How Can We Use Our Influence to Prevent Suicide
One of the crucial elements of therapy is recognizing what is in your control and what is not (check out my previous post “Is suicide 100% preventable?). A wise man once encouraged me to differentiate between what I have control over, and what I have influence over. Just because I can’t control another person or situation, doesn’t mean I don’t have the ability to influence the outcome. While we might not be able to prevent suicide 100%, there are so many things we can do to influence the loved ones in our lives to stay alive.
4 Key Action Steps
- Educate ourselves.2.
- Know the warning signs.
- Act on what we see.
- Pray.
Insulating factors to suicide include giving people a place to belong and supporting them in their pain.
Suicide 101
- Suicide is the third leading cause of death for young people 15-24
- 91 people commit suicide daily in the United States of America.
- Suicides increase in the spring.
- Firearms are the leading cause of suicide.
- Males are 4x as likely to commit suicide (mostly likely with firearms).
- Females are 3x more likely to attempt suicide (most likely with poison).
Knowing this is hard and sad, but knowledge is power. Let’s use this information to our advantage. Heightened awareness can be very motivating.
Who is at Risk for Suicide?
Anyone can be at risk for suicide, but here are some of the possible warning signs one might see:
- Giving away their belongings, settling debts.
- Talking about death frequently.
- Threatening suicide (never ignore this!).

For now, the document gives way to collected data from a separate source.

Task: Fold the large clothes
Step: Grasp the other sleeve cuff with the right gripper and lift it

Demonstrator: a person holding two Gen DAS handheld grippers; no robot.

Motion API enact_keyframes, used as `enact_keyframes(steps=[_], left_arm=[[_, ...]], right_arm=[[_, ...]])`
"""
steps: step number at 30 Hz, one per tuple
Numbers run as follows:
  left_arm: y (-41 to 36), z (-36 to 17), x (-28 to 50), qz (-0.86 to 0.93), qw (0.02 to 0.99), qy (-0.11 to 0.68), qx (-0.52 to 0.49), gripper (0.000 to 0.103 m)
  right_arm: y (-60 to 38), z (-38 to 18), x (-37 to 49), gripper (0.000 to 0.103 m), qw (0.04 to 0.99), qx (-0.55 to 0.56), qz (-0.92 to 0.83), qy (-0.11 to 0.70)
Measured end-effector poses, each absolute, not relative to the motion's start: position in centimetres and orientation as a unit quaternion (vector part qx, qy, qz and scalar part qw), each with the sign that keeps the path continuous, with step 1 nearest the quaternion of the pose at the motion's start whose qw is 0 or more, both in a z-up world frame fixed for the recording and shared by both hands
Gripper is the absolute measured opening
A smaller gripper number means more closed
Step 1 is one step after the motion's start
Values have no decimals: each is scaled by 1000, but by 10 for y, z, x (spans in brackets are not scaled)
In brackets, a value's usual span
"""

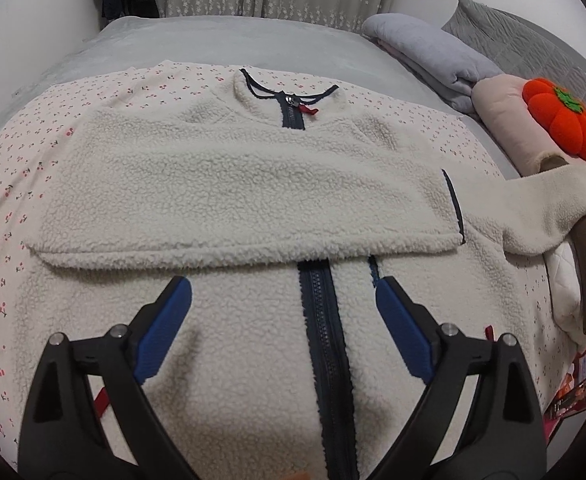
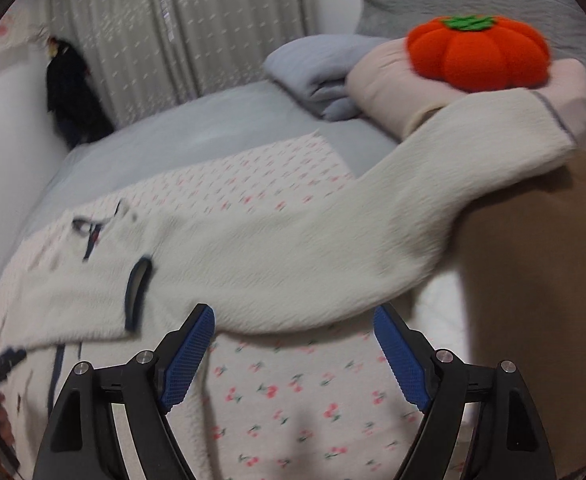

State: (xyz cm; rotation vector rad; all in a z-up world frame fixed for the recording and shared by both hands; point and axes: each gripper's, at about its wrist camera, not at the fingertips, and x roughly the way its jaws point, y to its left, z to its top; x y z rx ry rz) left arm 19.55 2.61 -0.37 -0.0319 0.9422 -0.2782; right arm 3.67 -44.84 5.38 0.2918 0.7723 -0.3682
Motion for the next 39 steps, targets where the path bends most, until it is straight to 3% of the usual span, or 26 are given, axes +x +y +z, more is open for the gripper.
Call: enact_keyframes(steps=[9,19,22,24,26,30,39], left_arm=[[26,3,182,-132,890,437,16,94],[31,6,178,-132,890,434,32,94],[37,7,178,-131,891,434,24,94],[40,6,179,-129,891,434,20,94],[44,5,180,-129,890,437,17,94],[49,3,182,-146,885,443,4,94],[59,7,188,-161,885,437,10,94]], right_arm=[[-536,96,15,84,885,200,-279,314],[-601,70,41,83,859,231,-333,313],[-598,71,51,64,869,194,-334,309],[-596,72,59,34,875,188,-317,313],[-591,74,64,18,878,185,-303,320],[-566,89,72,12,893,171,-271,316],[-475,130,115,12,928,121,-190,298]])
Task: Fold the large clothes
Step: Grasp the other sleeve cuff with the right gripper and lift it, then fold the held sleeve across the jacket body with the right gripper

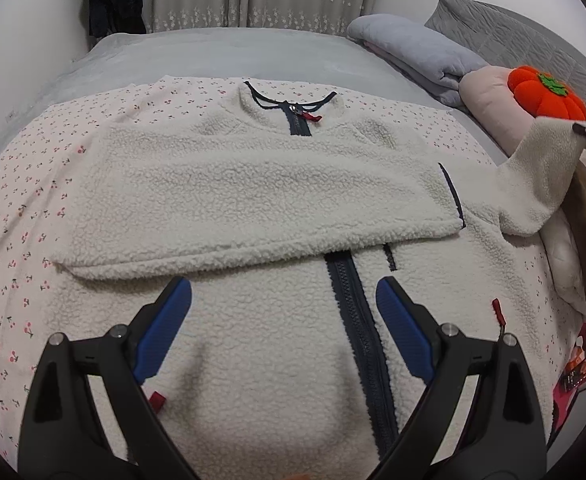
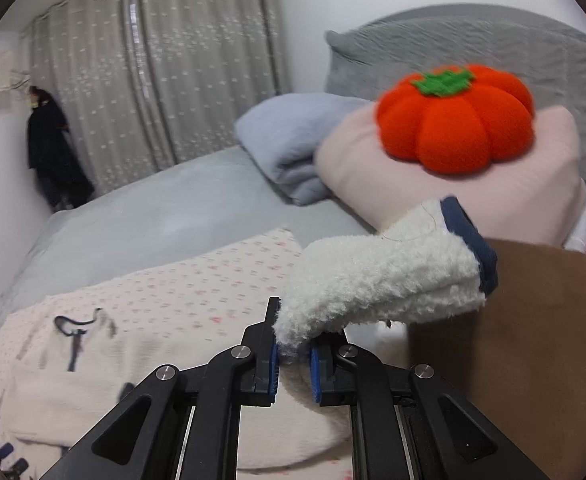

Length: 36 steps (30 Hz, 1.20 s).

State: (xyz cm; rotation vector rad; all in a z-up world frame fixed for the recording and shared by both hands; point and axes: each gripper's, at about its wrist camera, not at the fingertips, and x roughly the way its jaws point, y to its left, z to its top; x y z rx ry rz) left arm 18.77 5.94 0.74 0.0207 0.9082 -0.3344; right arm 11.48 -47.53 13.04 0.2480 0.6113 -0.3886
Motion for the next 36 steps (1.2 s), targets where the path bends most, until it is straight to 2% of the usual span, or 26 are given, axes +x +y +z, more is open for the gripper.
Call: enact_keyframes(steps=[7,15,23,31,34,35,36], left_arm=[[86,8,199,-154,885,438,-19,94],[117,9,211,-146,888,432,-53,94],[137,8,221,-136,890,430,-71,94],[149,1,231,-119,887,438,-84,94],[153,-3,233,-113,884,444,-89,94],[155,-5,233,-111,883,447,-90,94],[156,-6,234,-109,882,450,-91,94]], right_arm=[[-381,150,154,11,944,85,-102,303],[-279,141,193,11,944,62,-13,324],[-179,108,226,11,931,43,72,356],[-96,47,242,12,896,18,158,415],[-81,19,245,18,875,23,177,451],[-78,13,245,22,866,33,190,462],[-76,8,241,31,855,46,208,473]])
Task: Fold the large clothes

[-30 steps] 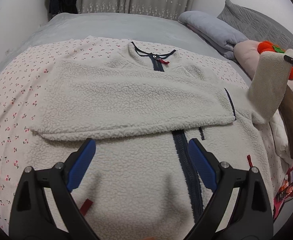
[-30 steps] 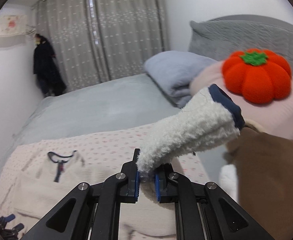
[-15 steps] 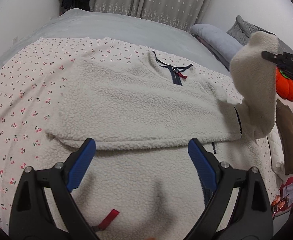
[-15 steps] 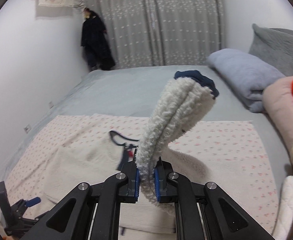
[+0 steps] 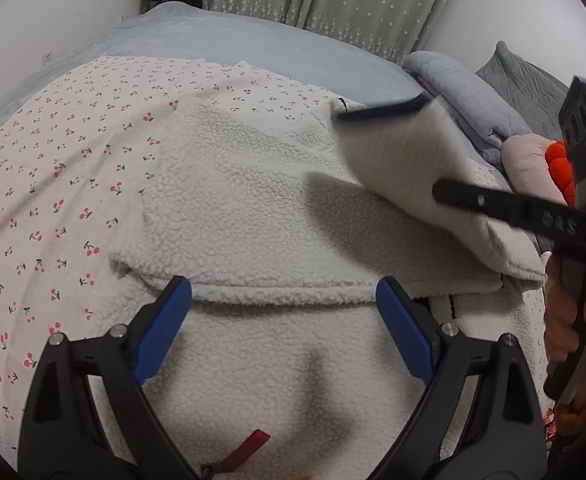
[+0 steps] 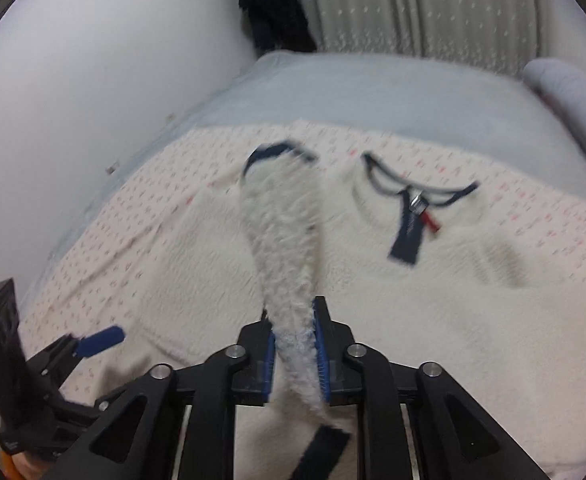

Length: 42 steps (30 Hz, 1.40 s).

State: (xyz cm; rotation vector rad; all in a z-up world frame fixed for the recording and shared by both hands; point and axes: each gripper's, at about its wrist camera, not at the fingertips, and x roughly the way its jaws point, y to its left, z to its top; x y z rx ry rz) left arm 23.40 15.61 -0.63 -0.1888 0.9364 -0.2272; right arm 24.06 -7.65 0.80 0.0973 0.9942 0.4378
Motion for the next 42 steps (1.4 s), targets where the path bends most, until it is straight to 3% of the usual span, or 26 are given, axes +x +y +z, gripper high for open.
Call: enact_keyframes(steps=[1,3,5,13,19,22,25,26,29,36,42], left_arm=[[157,-7,235,-107,881,452,-91,94],[160,-9,237,-104,879,456,-91,94],[160,-9,239,-100,879,458,-93,94],[146,-3,252,-126,876,453,-103,94],[129,-27,285,-143,852,488,-124,93],[116,-43,296,-143,842,506,-120,75],[98,-46,297,-142,846,504,-97,33],[91,-42,296,-140,852,498,-82,10],[74,-14,286,-141,878,457,-28,10],[92,66,267,-139,930,340,-15,10],[145,36,283,-74,925,372,-40,10]], right_arm=[[-76,5,236,36,847,55,222,480],[-82,7,226,57,847,55,231,476],[-91,17,216,63,857,45,228,459],[-185,47,198,73,885,92,170,423],[-232,20,195,73,880,115,111,448],[-246,10,185,73,881,110,96,450],[-266,4,176,73,880,111,77,456],[-275,3,174,73,880,115,69,457],[-302,5,165,73,880,136,44,452],[-341,22,153,74,889,168,13,425],[-335,12,159,74,890,156,11,427]])
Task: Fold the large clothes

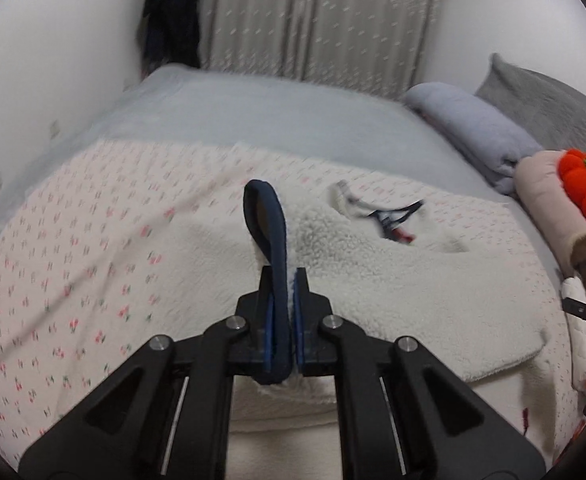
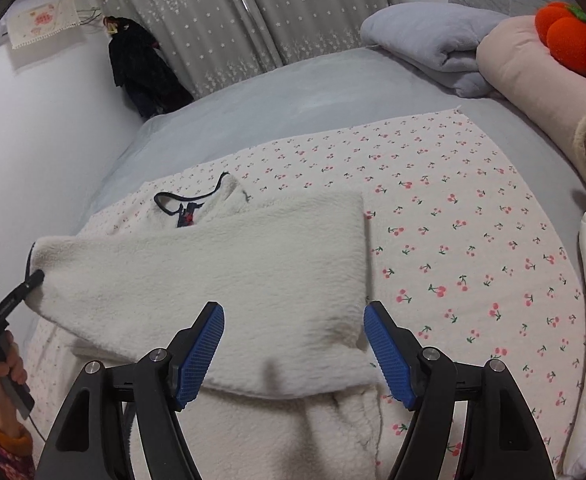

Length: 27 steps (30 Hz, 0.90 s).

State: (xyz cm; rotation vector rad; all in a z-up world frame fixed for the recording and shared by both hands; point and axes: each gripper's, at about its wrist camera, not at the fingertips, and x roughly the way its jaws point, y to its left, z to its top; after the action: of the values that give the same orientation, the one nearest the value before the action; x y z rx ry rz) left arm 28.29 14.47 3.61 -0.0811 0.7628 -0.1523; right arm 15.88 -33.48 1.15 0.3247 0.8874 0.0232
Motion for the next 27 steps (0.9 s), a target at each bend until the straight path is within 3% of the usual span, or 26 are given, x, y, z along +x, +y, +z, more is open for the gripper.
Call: enact_keyframes(steps=[3,6,7,9,12,17,20,22,23,24,26,27], left_arm=[[155,-12,292,-49,905,422,-33,13],[156,-45,297,-38,884,466,-17,26],[155,-44,295,-41,888,457,-23,27],[158,-34,292,-40,891,450,-31,41],[159,-12,286,-34,908,417,-30,52],[170,0,298,-36,908,416,-35,53],[180,-26,326,-74,874,475,-77,53],[179,-39,336,-75,862,493,-87,52],[177,-39,338,-77,866,487,-83,41],[172,-38,339,-80,871,478,-74,15],[169,-31,337,-74,882,460,-73,8],[169,-23,332,-76,893,435,-83,8]], right_arm=[[-326,-3,165,74,886,148,11,439],[-325,-18,173,74,878,145,7,456],[-327,-22,175,74,876,147,6,459],[-333,-25,179,74,873,160,13,460],[-353,-28,194,74,865,211,22,455],[-383,-44,228,74,845,281,16,454],[-396,-62,249,66,824,324,16,465],[-399,-72,257,62,812,352,17,466],[-400,-76,260,54,808,363,18,464],[-400,-79,263,41,807,368,20,462],[-397,-76,260,21,817,362,12,449],[-396,-69,252,19,828,368,2,423]])
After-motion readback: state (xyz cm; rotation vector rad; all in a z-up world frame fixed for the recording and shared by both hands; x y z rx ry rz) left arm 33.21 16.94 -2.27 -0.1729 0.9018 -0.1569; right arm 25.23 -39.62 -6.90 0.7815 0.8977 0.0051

- Hinting that it would be better if they weren’t around or they aren’t in the future.
- Friends or family having committed suicide.
- Visiting/calling people to say goodbye.
- Not caring about anything.
- A sudden switch from being very sad to calm or happy.
- Talking about feeling hopeless or trapped.
- Talking about being a burden to others.
- Increase in substance use.
Not everyone who is suicidal will display these signs. Knowing the warning signs helps us keep people safer.
What Can We Do?
Here are some ideas on ways to influence a safer outcome:
- Ask directly if they are thinking of killing themselves.
- Actively listen (i.e “So what I hear you saying is….”).
- Get more info (i.e. “Have you felt like this before?” or “Have you talked with a counselor?”).
- Find out if they have a plan, time, place, access to a feasible plan.
- Do not passively reassure (i.e “Everything will be ok.”) .
- Do not agree to keep it a secret.
- Avoid arguing, judging their motivation, or leaving them alone.
- Get other supports involved.
If you are worried about someone feeling suicidal and you ask them about it, do not accept a vague response. When safety is a concern, error on the side of caution. I’ve had parents say “If I don’t know if you can keep yourself safe and you aren’t able to tell me, then it is my job to do what I need to do in order to keep you safe.” This may be a trip the ER or a call to the local crisis line. Sometimes we unintentionally reinforce the behavior when we don’t hold people accountable for their behavior. If someone can’t confirm they are safe then we need to help them be safe by getting more support.
When Should We Get Support?
If they answer vaguely or positively to suicidal feelings.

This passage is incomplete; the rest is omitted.